The team at Saint Luke’s Cancer Institute has deep experience in treating both early stage and complex cases of lung cancer.

Lung Cancer: Introduction

What is cancer?

Cancer is when cells in the body change and grow out of control. Your body is made up of tiny building blocks called cells. Normal cells grow when your body needs them and die when your body does not need them any longer.

Cancer is made up of abnormal cells that grow even though your body doesn't need them. In most cancers, the abnormal cells grow to form a lump or mass called a tumor. If cancer cells are in the body long enough, they can grow into (invade) nearby areas. They can even spread to other parts of the body (metastasis).

What is lung cancer?

Lung cancer is cancer that starts in the cells that make up the lungs. Many other types of cancer, such as breast or kidney, can spread (metastasize) to the lungs. When this happens, the cancer is not called lung cancer. This is because cancer is named for—and treatment is based on—the site of the original tumor. For example, if breast cancer spreads to the lungs, it will be treated as metastatic breast cancer, not lung cancer.

Understanding the lungs

The lungs are sponge-like organs in your chest. Their job is to bring oxygen into the body and to get rid of carbon dioxide. When you breathe air in, it goes into your lungs through your windpipe (trachea). The trachea divides into tubes called bronchi, which enter the lungs. These divide into smaller branches called bronchioles. At the end of the bronchioles are tiny air sacs called alveoli. The alveoli move oxygen from the air into your blood. They take carbon dioxide out of the blood. This leaves your body when you breathe out (exhale).

Your right lung is divided into 3 sections (lobes). Your left lung has 2 lobes.

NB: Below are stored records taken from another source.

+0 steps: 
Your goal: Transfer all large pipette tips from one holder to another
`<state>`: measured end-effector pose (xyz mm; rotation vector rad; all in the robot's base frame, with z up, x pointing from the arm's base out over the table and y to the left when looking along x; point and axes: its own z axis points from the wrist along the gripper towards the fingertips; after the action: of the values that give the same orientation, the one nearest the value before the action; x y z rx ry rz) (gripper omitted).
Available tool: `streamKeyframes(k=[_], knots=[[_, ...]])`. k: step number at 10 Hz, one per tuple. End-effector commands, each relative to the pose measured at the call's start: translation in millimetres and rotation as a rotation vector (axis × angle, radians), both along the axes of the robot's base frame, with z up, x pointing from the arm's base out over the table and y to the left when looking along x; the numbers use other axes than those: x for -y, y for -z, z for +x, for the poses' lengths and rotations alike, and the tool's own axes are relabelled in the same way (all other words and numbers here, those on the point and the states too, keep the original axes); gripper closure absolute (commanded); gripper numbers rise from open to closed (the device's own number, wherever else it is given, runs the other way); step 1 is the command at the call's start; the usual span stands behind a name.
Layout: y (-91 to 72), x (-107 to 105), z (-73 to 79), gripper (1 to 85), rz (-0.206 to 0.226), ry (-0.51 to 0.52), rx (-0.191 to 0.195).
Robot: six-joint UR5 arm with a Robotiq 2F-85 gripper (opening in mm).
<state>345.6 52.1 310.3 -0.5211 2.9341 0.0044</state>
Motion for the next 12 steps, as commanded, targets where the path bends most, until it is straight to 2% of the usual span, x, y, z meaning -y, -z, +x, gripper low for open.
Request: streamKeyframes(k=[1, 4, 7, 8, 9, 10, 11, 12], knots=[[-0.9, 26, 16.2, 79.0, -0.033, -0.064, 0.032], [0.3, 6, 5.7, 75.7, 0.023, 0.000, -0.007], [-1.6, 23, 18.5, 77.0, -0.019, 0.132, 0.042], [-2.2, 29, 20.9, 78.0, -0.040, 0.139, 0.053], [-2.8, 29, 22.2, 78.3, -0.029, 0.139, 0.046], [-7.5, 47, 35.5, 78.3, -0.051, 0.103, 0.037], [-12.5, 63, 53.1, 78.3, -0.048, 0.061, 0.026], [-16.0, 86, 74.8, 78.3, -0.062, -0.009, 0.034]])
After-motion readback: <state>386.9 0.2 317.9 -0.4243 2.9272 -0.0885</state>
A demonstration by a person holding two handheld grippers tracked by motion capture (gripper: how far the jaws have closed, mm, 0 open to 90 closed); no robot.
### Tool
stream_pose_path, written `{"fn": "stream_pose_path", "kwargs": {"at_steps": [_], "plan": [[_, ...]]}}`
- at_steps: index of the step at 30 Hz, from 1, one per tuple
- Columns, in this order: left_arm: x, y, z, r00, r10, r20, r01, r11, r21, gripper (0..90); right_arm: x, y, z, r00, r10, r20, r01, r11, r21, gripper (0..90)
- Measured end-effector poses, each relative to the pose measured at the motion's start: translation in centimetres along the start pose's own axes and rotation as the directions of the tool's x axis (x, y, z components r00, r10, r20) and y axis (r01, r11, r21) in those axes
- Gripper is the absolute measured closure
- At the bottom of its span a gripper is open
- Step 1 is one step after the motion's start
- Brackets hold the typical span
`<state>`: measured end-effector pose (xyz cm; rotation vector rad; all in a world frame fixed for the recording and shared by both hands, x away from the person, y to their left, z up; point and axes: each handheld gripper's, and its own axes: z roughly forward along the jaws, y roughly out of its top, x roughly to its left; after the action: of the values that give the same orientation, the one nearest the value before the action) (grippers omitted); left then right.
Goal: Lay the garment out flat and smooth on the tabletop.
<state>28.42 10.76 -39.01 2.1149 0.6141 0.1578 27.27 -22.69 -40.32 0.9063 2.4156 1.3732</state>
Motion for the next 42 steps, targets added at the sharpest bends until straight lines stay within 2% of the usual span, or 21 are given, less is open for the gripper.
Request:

What are the types of lung cancer?

Lung cancer is divided into 2 main types: non-small cell lung cancer (NSCLC) and small cell lung cancer (SCLC). These types grow and spread differently. They are often treated in different ways.

Non-small cell lung cancer (NSCLC)

About 85% to 90% of lung cancers are non-small cell. This cancer has 3 major types. They are grouped by the kind of lung cell the cancer started in and by how the cells look under a microscope. They have slight differences among them. But they tend to have a similar outlook (prognosis) and are generally treated the same way:

  • Adenocarcinoma. This is the most common type of NSCLC. It's the most common type of lung cancer in nonsmokers and former or current smokers. It tends to grow in the outer edges of the lungs. It usually grows more slowly than other types of lung cancer. 

  • Squamous cell carcinoma (epidermoid carcinoma). This type of NSCLC develops more often in smokers or former smokers than lifetime nonsmokers. These cancers tend to start in the middle part of the lungs near the main airways (the bronchi).

  • Large cell carcinoma.  This is the least common type of NSCLC. It tends to quickly grow and spread to other organs. This can make it harder to treat.

Small cell lung cancer (SCLC)

Only about 1 in 10 to 3 in 20 people with lung cancer have small cell lung cancer. It is also called oat cell cancer. It is almost only found in smokers. It grows and spreads more quickly than non-small cell lung cancer. It often spreads to other parts of the body at an early stage.

How lung cancer spreads

Lung cancer, like all cancers, can act differently in each person, depending on the kind of lung cancer it is and the stage it is in. But when lung cancer spreads outside the lungs, it often goes to the same places.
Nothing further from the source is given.